(Dataset extract)

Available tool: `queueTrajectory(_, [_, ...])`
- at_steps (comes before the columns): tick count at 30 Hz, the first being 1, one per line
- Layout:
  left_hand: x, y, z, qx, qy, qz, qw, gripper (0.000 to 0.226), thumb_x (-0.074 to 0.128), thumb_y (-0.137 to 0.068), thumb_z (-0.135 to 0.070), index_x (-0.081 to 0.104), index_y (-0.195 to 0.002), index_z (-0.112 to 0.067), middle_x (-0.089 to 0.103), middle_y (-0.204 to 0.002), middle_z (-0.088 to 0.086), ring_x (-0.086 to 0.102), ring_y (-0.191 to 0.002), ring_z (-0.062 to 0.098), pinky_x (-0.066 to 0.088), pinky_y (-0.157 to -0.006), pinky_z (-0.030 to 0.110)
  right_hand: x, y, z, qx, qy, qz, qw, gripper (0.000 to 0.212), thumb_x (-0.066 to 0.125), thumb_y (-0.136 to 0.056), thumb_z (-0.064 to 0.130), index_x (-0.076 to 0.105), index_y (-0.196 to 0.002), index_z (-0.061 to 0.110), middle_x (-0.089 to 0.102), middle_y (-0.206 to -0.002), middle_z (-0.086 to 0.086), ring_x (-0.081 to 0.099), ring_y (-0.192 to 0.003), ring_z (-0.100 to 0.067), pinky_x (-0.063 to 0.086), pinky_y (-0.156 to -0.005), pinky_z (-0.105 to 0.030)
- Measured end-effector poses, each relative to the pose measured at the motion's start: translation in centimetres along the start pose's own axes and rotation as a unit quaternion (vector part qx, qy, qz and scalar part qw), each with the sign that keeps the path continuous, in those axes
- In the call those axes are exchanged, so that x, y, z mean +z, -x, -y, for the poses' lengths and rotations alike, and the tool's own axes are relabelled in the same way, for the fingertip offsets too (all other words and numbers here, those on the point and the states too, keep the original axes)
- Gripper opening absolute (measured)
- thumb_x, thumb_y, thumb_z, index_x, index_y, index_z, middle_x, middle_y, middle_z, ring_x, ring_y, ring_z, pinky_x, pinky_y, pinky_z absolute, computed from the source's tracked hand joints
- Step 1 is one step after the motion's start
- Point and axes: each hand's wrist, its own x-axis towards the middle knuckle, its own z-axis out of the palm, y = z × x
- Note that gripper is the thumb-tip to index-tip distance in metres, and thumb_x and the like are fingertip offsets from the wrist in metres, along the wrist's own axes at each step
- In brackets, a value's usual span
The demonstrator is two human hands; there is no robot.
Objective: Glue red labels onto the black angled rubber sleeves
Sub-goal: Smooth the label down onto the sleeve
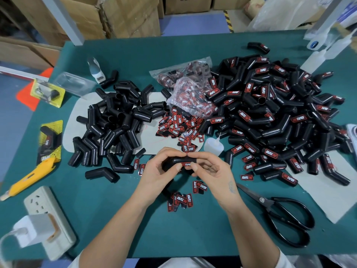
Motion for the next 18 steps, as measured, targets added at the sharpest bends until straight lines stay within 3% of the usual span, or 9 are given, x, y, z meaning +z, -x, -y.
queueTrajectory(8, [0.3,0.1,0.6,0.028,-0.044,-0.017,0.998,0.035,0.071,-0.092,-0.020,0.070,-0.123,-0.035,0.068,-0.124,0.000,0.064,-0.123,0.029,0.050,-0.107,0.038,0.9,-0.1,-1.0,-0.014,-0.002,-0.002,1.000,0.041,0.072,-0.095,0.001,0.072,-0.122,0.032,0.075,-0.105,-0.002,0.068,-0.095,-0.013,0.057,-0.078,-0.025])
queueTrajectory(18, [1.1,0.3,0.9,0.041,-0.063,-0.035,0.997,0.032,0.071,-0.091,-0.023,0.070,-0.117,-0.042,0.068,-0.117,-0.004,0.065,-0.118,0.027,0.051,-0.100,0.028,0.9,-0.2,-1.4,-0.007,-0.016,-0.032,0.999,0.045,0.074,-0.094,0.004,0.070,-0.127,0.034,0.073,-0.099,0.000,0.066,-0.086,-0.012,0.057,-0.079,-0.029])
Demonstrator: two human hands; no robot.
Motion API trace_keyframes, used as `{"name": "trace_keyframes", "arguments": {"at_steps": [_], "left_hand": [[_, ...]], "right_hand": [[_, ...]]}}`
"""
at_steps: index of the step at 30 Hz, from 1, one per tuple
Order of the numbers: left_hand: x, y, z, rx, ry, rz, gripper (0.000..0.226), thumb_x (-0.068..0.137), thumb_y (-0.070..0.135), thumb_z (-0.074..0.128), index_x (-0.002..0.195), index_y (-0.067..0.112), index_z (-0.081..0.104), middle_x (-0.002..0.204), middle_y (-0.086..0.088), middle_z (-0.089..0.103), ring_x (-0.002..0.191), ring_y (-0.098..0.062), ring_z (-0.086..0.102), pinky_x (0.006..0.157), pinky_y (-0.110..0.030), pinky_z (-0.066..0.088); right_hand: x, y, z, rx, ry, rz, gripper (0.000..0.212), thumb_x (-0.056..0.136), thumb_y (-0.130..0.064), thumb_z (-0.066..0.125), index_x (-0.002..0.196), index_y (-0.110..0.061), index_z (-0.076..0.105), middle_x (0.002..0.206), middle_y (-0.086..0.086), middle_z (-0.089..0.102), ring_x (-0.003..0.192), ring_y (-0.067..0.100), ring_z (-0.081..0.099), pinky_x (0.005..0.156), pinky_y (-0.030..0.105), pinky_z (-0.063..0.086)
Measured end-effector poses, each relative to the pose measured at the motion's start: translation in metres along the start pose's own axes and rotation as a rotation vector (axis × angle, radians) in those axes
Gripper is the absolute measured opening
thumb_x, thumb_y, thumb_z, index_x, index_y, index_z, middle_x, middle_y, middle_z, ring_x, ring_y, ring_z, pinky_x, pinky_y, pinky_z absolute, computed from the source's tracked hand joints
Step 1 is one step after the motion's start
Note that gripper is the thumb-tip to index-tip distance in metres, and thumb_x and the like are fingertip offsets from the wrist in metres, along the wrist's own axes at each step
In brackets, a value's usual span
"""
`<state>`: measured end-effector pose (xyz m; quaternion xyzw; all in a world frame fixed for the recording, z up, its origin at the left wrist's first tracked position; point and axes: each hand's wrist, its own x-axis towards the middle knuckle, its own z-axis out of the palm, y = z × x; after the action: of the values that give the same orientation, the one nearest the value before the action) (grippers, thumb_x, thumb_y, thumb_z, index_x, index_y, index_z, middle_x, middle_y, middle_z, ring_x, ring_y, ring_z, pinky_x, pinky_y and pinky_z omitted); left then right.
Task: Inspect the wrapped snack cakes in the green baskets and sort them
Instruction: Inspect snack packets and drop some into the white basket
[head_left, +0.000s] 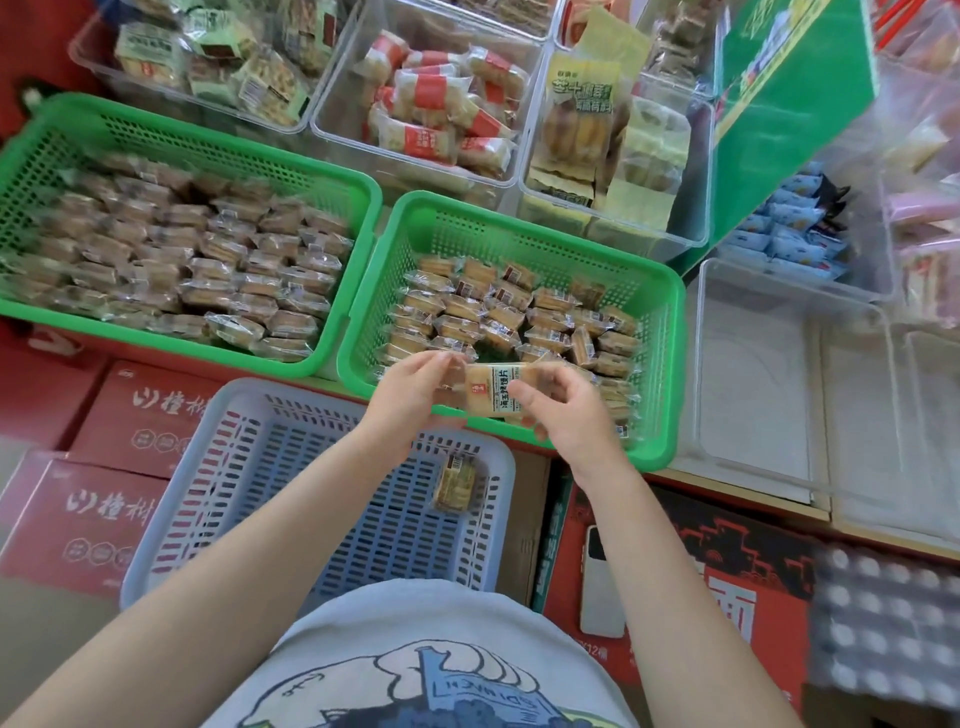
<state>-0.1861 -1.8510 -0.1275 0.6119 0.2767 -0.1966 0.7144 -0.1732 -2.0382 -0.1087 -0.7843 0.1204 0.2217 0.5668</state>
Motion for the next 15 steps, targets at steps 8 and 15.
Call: {"name": "trace_keyframes", "arguments": {"at_steps": [8, 15], "left_hand": [[0.046, -0.012, 0.0, 0.956, 0.029, 0.449, 0.039, 0.103, 0.016, 0.05, 0.141, 0.01, 0.054, 0.144, -0.007, 0.053, 0.135, -0.023, 0.045, 0.111, -0.034, 0.036], [0.08, -0.037, -0.013, 1.468, -0.092, 0.4, 0.057, 0.106, 0.046, 0.028, 0.158, 0.024, 0.028, 0.169, 0.001, 0.014, 0.156, -0.016, 0.004, 0.124, -0.051, 0.006]], "right_hand": [[0.054, 0.005, -0.001, -0.265, 0.226, -0.116, 0.032, 0.092, -0.021, 0.07, 0.123, -0.022, 0.059, 0.101, -0.013, 0.06, 0.09, 0.002, 0.056, 0.072, 0.014, 0.043], [0.082, 0.021, 0.017, -0.869, 0.075, -0.381, 0.026, 0.09, -0.008, 0.068, 0.112, -0.011, 0.053, 0.103, 0.006, 0.062, 0.098, 0.024, 0.052, 0.076, 0.036, 0.043]]}}
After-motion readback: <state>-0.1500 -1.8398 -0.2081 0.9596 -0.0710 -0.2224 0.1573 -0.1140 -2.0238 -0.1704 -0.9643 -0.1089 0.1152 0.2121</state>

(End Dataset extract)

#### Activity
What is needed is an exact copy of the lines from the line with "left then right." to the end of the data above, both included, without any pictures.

#### Exercise output
`<state>`: measured end-effector pose (xyz m; quaternion xyzw; all in a world frame fixed for the recording, z up, its origin at the left wrist's first tracked position; point and axes: each hand's wrist, its own x-axis towards the middle knuckle, its own z-axis out of the palm, y = z × x; after the action: of the values that give the same orientation, the one nearest the value before the action) (grippers, thumb_x, thumb_y, thumb_z, index_x, index_y, index_z, middle_x, middle_y, middle_z, ring_x, ring_y, ring_z, pinky_x, pinky_y and pinky_z omitted); left then right.
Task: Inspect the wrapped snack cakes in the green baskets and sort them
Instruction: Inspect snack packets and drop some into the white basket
[head_left, +0.000s] 
<state>-0.1861 -1.8510 -0.1275 0.6119 0.2767 -0.1966 0.7144 -0.1732 -2.0382 -0.1087 -0.7843 0.1204 0.2217 0.5668</state>
Motion for the next 15 steps, targets at steps 8 and 15.
Call: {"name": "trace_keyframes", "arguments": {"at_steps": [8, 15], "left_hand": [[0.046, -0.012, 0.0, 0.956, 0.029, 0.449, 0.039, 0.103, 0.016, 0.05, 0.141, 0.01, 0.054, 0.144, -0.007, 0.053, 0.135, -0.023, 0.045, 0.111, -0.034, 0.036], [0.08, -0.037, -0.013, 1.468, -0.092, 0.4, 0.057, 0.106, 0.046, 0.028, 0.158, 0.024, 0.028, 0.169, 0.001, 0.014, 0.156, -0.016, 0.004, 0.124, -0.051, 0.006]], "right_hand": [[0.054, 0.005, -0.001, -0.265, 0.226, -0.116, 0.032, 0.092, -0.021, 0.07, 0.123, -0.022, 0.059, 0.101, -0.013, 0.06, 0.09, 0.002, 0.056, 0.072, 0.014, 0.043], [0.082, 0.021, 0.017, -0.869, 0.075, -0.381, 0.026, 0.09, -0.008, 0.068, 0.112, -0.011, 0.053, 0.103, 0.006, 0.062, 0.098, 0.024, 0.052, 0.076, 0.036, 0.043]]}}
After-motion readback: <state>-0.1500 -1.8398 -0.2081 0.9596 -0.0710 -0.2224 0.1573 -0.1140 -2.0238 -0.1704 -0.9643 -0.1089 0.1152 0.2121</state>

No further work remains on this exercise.